L’évêque Jean de Saint-Denis1, de bienheureuse mémoire, était dans sa jeunesse un adolescent orthodoxe pieux, chassé de Russie avec sa famille par les communistes. Dieu lui avait demandé d’être un apôtre de l’Orthodoxie en Occident, ce qu’il fit admirablement, au prix de grandes souffrances et de calomnies qui n’ont jamais cessé.

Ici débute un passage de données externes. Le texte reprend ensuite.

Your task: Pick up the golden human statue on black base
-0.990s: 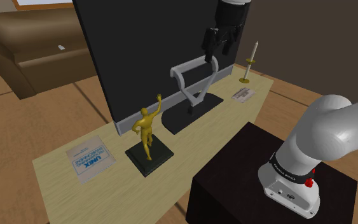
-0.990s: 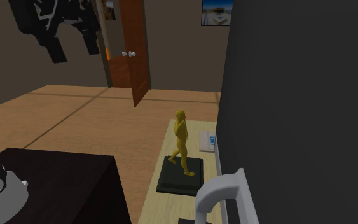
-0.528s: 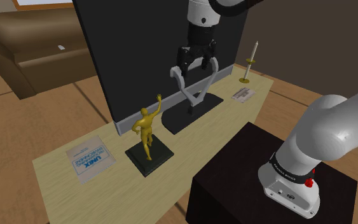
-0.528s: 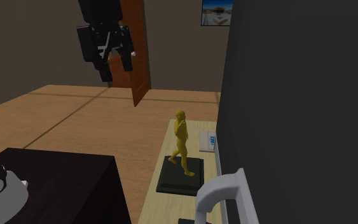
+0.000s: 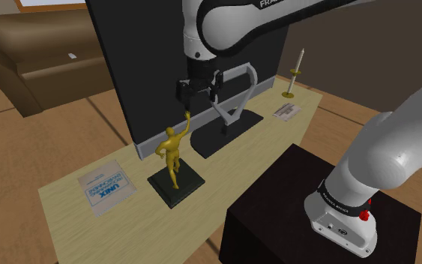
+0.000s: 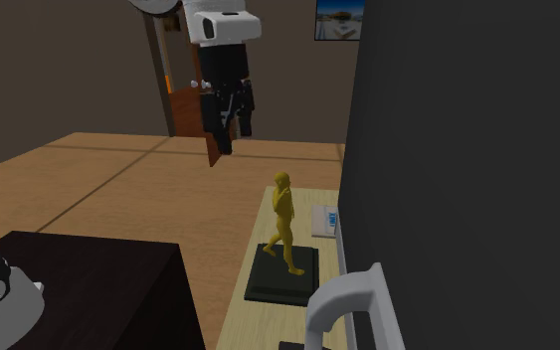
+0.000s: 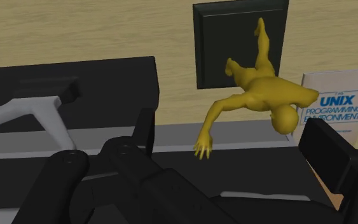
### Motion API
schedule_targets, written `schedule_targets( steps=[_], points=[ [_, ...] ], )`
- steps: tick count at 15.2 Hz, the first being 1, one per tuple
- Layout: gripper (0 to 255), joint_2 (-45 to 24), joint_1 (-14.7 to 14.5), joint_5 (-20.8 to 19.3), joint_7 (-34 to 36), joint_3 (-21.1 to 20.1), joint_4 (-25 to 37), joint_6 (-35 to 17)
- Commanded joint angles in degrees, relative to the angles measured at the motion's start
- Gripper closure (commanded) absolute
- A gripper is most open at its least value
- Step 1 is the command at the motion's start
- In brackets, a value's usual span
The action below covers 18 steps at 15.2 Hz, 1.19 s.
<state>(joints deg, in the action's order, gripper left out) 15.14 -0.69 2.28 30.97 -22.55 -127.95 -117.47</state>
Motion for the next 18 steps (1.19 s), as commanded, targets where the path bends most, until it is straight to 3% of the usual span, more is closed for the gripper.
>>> schedule_targets(
  steps=[1,9,18],
  points=[
    [0,-4.5,0.25,-1.47,3.17,-1.55,2.39,-1.56],
    [0,-23.83,-1.56,-10.8,16.45,-4.75,14.14,-5.52],
    [0,-27.28,-2.25,-13.17,18.39,-4.08,11.93,-10.65]
  ],
)
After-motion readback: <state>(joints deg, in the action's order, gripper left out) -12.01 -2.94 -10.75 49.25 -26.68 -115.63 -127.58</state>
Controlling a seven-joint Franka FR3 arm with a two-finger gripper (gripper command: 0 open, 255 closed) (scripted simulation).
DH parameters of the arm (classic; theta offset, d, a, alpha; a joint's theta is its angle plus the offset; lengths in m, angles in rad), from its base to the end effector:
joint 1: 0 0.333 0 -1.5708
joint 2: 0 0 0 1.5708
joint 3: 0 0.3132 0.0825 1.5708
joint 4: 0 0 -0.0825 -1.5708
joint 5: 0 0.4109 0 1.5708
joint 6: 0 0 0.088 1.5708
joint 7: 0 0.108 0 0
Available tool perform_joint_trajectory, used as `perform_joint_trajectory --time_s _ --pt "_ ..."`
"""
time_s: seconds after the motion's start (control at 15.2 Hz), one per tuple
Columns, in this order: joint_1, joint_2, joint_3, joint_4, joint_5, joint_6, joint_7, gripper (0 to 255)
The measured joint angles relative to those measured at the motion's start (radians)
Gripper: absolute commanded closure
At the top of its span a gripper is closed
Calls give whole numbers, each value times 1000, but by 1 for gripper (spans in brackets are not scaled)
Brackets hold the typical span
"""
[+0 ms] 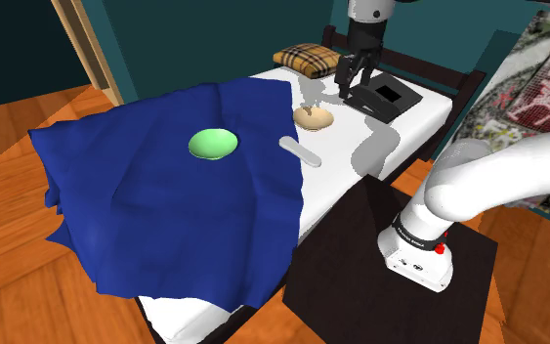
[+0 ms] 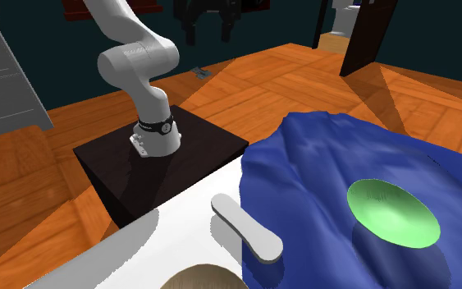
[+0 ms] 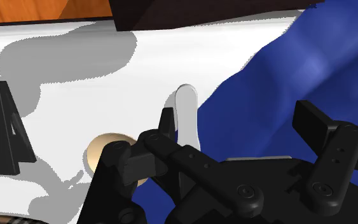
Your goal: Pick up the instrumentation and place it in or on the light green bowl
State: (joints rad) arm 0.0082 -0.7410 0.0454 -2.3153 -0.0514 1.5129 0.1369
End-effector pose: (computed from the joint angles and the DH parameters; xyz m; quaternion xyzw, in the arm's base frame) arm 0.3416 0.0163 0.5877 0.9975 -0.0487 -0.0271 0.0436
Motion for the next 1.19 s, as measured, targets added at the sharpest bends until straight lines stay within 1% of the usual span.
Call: perform_joint_trajectory --time_s 0.13,0.33,0.59,0.86,1.19 --pt "-1 3 -4 -13 -1 17 -2 0" --pt "-10 28 -26 -67 -9 102 -16 0" --pt "-20 92 -53 -145 -15 254 -29 0" --pt "-30 196 -80 -187 -18 411 -44 0" --pt "-43 342 -118 -209 -16 593 -75 0"
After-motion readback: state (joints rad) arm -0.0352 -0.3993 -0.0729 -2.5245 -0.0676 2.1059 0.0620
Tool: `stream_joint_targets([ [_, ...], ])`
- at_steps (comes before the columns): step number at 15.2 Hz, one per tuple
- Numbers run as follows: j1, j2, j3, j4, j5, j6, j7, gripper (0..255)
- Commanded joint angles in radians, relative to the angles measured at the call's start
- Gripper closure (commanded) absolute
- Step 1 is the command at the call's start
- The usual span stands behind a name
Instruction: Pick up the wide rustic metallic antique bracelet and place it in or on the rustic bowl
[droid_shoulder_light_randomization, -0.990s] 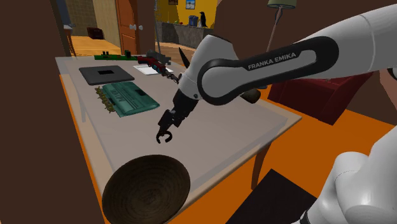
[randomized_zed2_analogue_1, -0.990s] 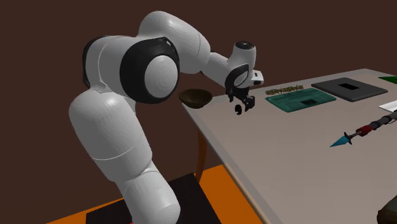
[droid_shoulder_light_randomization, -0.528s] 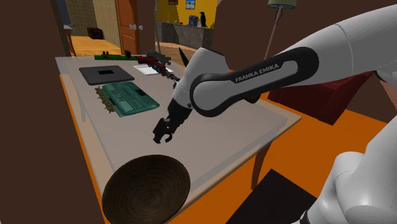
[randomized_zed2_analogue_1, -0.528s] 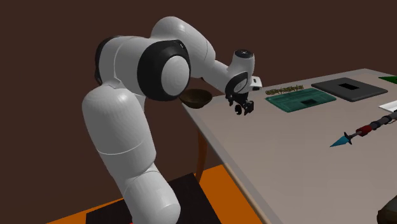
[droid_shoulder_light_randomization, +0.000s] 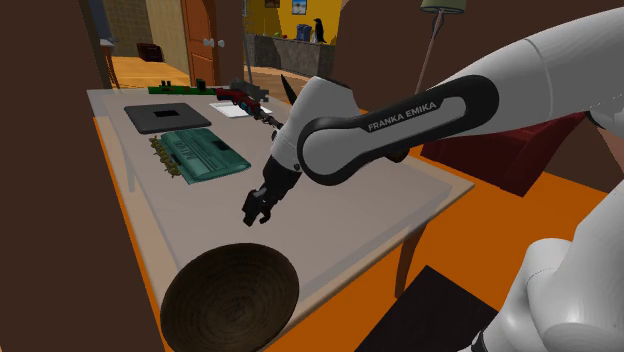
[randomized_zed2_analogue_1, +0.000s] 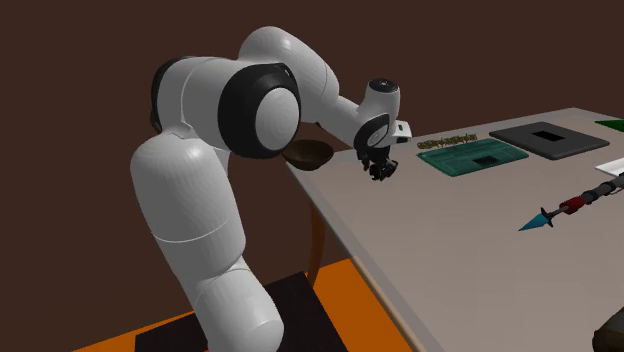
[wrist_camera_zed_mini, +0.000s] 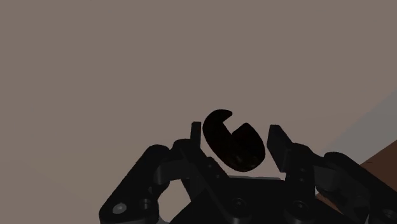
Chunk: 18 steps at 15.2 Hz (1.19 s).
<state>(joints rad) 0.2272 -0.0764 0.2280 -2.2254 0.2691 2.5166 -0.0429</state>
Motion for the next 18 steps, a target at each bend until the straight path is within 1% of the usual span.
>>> stream_joint_targets([
  [1, 0.000, 0.000, 0.000, 0.000, 0.000, 0.000, 0.000, 255],
  [9, 0.000, 0.000, 0.000, 0.000, 0.000, 0.000, 0.000, 255],
  [18, -0.006, -0.046, -0.005, 0.074, -0.017, -0.119, 0.025, 255],
])
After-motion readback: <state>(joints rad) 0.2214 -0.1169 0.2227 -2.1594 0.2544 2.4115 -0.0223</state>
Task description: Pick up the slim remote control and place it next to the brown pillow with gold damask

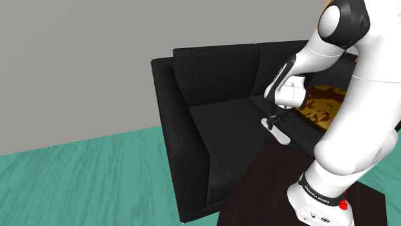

Renonçant à lui-même pour épouser la terre de France, son peuple et sa tradition, il y revivifia la foi orthodoxe de l’Église indivise et il restaura l’ancien rite des Gaules2. Le 11 novembre 1964, en la fête de Saint Martin, l’apôtre des Gaules, il fut sacré évêque par saint Jean de Shanghaï et San-Francisco, dans le but de poser les fondements d’une Église orthodoxe occidentale.
Liturge3 incomparable et liturgiste3 savant, il revivifia les vieux textes gallo-romains tout en les enrichissant d’emprunts judicieux faits au rite byzantin et il est intéressant de mentionner, pour l’histoire qui va suivre, que son chef d’œuvre fut la restauration de la liturgie de Pâques, où il réussit à transmettre à l’Occident le feu pascal propre à l’Orient.
Il avait, entre autres charismes, un contact facile et fréquent avec le monde invisible, qu’il s’agisse du monde angélique, des saints ou de ce qu’on pourrait appeler « l’âme du cosmos ».
Peu de temps après une fête de Pâques, dans les années 60, son entourage l’emmena en vacances au Portugal pour y prendre un peu de repos. Il avait en effet une mauvaise santé, due aux terribles privations qu’il avait subies en Russie pendant la guerre civile, puis en camp de prisonniers en Allemagne, comme soldat français, pendant la 2e guerre mondiale.
Ils allèrent se promener au bord de l’Océan atlantique, dans une sorte de « bout du monde » semblable à notre Finistère4 et découvrirent un paysage admirable, avec un vent violent et une mer déchaînée. L’évêque Jean5 contempla longuement la splendeur de cette nature (étant artiste peintre, il avait le sens de la beauté). Puis, subitement, il se dit en lui-même : je suis là à contempler cette beauté, à en profiter, et moi je ne donne rien. Alors il cria à l’océan : Christ est ressuscité ! Et l’océan lui répondit : il y a 1200 ans qu’on ne me l’avait pas dit !
(Récit rédigé d’après les souvenirs de deux témoins de la scène, tenant ces choses de la bouche même de l’évêque Jean).